*Source data*

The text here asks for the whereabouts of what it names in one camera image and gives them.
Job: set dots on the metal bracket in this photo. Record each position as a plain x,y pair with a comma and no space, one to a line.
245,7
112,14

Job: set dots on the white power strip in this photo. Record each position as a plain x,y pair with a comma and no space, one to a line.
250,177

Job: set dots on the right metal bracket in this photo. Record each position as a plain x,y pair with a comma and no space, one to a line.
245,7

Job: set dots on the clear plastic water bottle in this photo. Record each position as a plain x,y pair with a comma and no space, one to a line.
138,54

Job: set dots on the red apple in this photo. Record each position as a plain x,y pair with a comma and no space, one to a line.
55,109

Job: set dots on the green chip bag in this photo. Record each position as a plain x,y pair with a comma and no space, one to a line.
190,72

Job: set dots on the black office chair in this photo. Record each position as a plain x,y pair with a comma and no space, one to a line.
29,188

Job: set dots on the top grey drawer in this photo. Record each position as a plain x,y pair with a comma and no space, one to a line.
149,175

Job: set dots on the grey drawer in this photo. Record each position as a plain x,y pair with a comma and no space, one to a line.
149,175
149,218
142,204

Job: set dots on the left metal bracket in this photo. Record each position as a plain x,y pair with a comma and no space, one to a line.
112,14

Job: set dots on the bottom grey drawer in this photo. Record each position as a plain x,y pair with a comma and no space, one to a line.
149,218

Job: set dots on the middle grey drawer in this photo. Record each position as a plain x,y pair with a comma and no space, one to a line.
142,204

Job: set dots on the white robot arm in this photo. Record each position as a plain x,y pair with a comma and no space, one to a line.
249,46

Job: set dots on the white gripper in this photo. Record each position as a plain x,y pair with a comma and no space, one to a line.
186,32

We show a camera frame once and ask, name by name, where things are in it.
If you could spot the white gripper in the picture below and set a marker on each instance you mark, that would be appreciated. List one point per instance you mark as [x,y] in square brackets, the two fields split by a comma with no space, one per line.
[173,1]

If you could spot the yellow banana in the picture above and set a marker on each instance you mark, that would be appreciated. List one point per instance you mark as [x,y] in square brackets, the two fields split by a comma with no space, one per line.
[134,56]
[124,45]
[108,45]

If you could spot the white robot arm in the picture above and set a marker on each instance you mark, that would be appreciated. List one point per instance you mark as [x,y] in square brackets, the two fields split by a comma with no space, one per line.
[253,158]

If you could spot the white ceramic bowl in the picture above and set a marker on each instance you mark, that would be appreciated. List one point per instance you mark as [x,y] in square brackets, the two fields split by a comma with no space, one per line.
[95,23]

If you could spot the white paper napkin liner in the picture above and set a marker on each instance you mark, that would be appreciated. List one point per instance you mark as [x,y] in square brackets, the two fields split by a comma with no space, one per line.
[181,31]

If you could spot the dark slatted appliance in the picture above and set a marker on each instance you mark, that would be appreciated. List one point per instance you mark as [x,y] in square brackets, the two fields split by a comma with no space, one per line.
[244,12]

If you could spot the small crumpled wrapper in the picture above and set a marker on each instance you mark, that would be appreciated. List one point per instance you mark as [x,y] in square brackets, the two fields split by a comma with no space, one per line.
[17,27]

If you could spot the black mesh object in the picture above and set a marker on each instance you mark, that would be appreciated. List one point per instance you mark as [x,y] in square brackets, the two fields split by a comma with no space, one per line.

*Problem to work on*
Using the entries above, give the number of lines that carry the string "camera", without anything else.

*Result of the exercise*
2